AFP , Sunday 28 Dec 2014

Relatives of missing flight
Relatives of the passengers of AirAsia flight QZ8501 comfort each other at Juanda International Airport in Surabaya, East Java, Indonesia, Sunday, Dec. 28, 2014 (Photo: AP)

More than 100 distraught relatives of passengers aboard missing Flight QZ8501 were hunkered down at a makeshift crisis centre at Indonesia's Surabaya airport in East Java on Sunday, waiting anxiously for news.

AirAsia Malaysia chief Tony Fernandes was at the airport himself trying to comfort the families, but the airline could offer little besides food, a hotel for the night and assurances that all was being done to find the lost plane.

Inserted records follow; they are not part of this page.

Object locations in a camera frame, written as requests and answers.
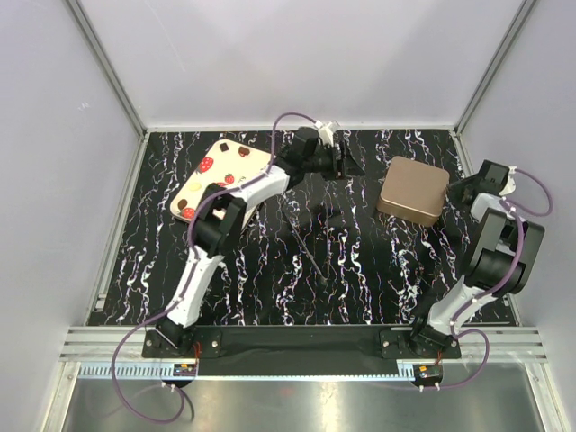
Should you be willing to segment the rose gold box lid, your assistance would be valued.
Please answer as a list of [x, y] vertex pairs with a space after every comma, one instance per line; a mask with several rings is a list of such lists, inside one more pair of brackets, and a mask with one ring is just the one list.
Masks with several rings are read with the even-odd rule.
[[396, 156], [386, 172], [378, 200], [415, 203], [443, 199], [445, 203], [449, 180], [450, 175], [443, 168]]

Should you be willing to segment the metal tweezers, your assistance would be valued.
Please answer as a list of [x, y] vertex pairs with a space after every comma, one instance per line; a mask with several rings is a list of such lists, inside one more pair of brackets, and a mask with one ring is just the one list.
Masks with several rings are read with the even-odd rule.
[[324, 204], [319, 204], [310, 212], [290, 212], [287, 207], [282, 208], [283, 218], [302, 252], [310, 260], [321, 286], [326, 286], [329, 280], [329, 223], [342, 214], [341, 209]]

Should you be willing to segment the brown chocolate box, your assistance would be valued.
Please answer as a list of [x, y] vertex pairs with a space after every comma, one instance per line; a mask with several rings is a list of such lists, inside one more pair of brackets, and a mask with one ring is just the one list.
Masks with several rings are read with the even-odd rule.
[[394, 216], [424, 227], [433, 226], [443, 210], [444, 200], [433, 199], [430, 202], [393, 202], [379, 199], [376, 209], [386, 215]]

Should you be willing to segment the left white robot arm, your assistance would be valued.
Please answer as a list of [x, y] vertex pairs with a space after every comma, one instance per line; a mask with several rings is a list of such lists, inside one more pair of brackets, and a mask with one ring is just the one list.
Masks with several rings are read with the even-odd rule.
[[207, 185], [189, 226], [184, 271], [147, 347], [170, 351], [174, 356], [185, 356], [193, 349], [203, 297], [220, 262], [238, 246], [248, 212], [294, 188], [307, 174], [331, 181], [365, 173], [349, 146], [335, 140], [339, 128], [335, 121], [300, 127], [290, 144], [271, 147], [269, 161], [257, 175], [232, 188]]

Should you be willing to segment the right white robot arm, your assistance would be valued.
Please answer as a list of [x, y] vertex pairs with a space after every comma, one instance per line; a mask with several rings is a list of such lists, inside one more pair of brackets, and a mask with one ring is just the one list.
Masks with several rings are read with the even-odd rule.
[[449, 186], [450, 198], [468, 207], [479, 225], [466, 249], [461, 278], [412, 324], [407, 345], [416, 356], [456, 346], [463, 324], [476, 312], [526, 286], [545, 228], [522, 218], [520, 206], [507, 199], [515, 191], [517, 172], [485, 160], [475, 175]]

"We've been given accommodation from AirAsia but I couldn't rest with this on my mind," said one man who gave his name as Haryanto and who has four relatives on board. He said he had been waiting at the airport for 10 hours.

Fernandes, a Premier League soccer club chairman and former Warner Music executive, addressed the relatives at a makeshift crisis centre set up in offices next to the terminal.

"Indonesian authorities are doing their best now for search and rescue, it's best not to speculate," he said.

"Our first priority is to look after the families."

Information on the fate of the plane that went missing on Sunday is scant. The pilots asked to change course to avoid bad weather about midway through a journey from the provincial capital Surabaya to Singapore, but issued no distress call.

News came that the search for the Indonesia AirAsia Airbus 320-200 was called off at nightfall, to resume at first light.

Relatives wandered restlessly around the airport, where a notice board displayed the names of the missing passengers. On board were 155 Indonesians, three South Koreans and one each from Singapore, Malaysia and Britain, plus a French pilot.

AirAsia is not used to crisis management, having not had a crash since it started operating in 2002.